[EM] Method X

Kevin Venzke stepjak at yahoo.fr
Fri Aug 4 20:49:25 PDT 2023


Hi Kristofer,

It wasn't so easy, but regrettably I think I have a monotonicity counter-example:

408: B>C>A
329: A>C>B
126: C>A>B
91: C>B>A
43: A>B>C  -->  B>A>C
(total 997)

For the first round, A and B votes both exceed 1/3rd (332.33) and so only C can be
eliminated.
The match-up A:B gives B a very slight win of 499 vs 498 for A. C can't score anything.
Scores: B 499, A 498, C 0.

Now change the 43 to B>A>C, theoretically helping B further.
First round totals become 329 A, 451 B, 217 C. So it is now allowed to eliminate A.
Both A and B fare worse against C than against each other and so prefer to score off of
eliminating C.
B improves its score to 542 while A's score is reduced to 455.
However, when A is eliminated, C can score 546 from their matchup with B.
New scores: C 546, B 542, A 455.

Let me know if you think I have the method wrong.
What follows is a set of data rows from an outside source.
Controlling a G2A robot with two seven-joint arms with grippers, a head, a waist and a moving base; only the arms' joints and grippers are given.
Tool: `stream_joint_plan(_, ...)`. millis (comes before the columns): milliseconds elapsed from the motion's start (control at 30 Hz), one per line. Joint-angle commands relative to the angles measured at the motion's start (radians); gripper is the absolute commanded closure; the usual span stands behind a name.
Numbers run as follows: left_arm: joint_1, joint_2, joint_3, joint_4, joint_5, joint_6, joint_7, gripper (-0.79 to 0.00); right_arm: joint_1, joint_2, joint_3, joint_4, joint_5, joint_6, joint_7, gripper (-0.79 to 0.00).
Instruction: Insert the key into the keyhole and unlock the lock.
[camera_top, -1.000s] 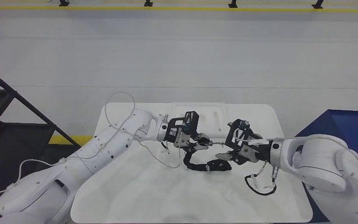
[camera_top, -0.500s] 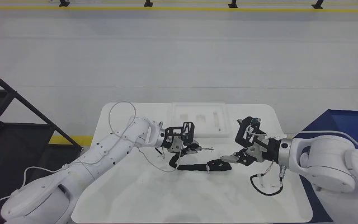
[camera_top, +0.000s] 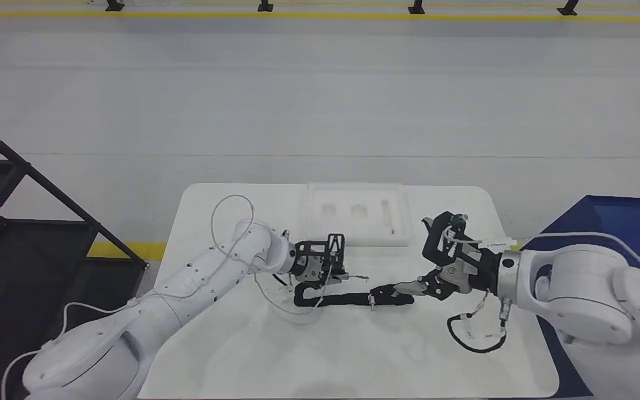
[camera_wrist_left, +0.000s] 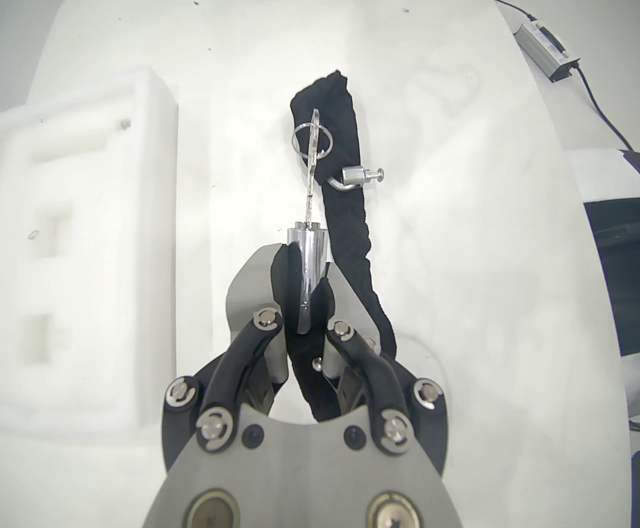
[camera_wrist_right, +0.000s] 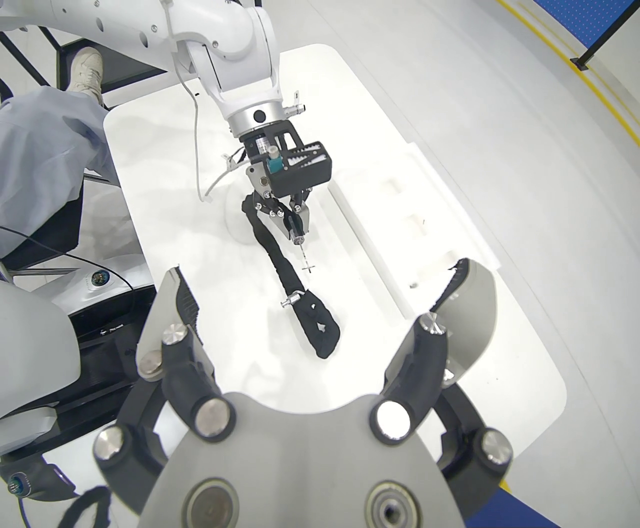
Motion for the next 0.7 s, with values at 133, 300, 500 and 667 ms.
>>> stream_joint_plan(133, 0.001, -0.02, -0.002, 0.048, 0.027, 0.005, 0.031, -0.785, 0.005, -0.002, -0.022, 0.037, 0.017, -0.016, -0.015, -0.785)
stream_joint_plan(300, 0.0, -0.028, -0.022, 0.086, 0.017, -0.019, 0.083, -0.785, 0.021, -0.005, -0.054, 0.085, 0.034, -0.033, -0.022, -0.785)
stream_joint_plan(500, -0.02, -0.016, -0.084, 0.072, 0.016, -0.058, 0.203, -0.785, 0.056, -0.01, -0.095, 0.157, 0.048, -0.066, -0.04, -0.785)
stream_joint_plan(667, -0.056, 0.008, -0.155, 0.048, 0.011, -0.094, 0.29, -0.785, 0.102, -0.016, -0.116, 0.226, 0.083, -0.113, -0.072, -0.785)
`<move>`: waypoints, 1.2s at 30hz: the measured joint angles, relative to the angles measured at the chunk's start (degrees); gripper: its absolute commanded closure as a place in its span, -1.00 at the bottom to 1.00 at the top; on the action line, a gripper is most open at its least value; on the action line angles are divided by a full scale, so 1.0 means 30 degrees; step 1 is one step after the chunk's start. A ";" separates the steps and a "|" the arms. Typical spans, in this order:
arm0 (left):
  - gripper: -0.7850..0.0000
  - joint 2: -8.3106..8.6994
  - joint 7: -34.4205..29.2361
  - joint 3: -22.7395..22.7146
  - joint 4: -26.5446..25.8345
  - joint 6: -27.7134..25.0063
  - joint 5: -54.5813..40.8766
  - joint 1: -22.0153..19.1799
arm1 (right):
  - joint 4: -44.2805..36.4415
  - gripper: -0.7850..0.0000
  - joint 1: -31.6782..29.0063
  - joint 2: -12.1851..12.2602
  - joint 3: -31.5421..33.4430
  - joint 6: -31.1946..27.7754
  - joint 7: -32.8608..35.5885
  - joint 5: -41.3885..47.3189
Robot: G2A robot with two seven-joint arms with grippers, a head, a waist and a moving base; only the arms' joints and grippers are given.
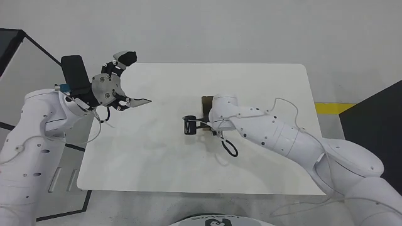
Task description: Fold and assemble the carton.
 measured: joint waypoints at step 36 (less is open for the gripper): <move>-1.00 0.0000 0.0000 0.0000 0.0000 0.0000 0.0000 0.0000 | -0.7238 -1.00 -0.2982 0.2851 0.9905 0.4569 0.1717 0.5031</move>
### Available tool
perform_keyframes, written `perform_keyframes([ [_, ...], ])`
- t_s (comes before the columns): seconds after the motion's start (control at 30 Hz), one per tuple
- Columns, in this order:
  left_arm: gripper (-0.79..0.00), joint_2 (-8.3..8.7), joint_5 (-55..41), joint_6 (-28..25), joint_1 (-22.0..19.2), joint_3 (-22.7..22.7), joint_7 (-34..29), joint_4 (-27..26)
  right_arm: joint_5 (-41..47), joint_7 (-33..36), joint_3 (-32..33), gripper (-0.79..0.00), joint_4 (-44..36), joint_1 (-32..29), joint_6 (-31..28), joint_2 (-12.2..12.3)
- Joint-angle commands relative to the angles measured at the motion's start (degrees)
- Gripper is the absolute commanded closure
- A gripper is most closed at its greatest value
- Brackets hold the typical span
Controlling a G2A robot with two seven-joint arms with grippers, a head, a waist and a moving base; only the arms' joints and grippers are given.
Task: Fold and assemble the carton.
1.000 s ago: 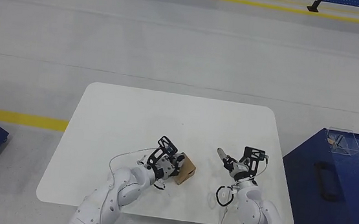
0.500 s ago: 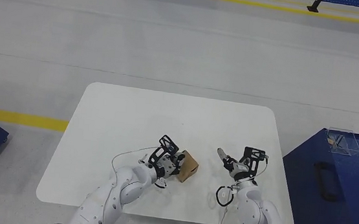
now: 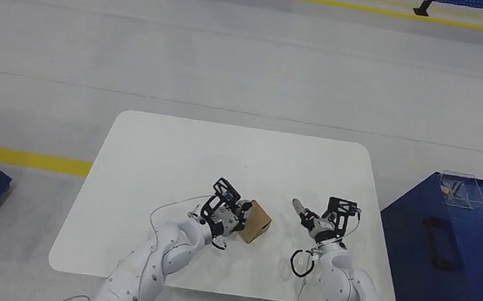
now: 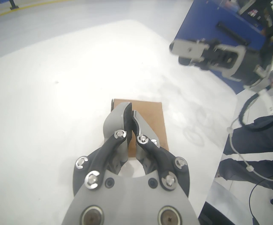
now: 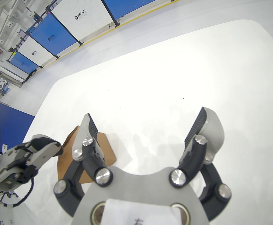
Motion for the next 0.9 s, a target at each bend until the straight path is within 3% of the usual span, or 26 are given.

One thing I noticed is that modifying the quota rule allows you at one extreme to
implement IRV (i.e. by saying that only the candidate with the fewest votes can be
eliminated each round) and at the other extreme to implement "max votes-for wins" (by
imposing no quota requirement at all). While the latter is monotone, it doesn't satisfy
majority favorite. It's interesting to consider whether any quota rule could at least
preserve monotonicity and add majority favorite. I'm thinking no, though.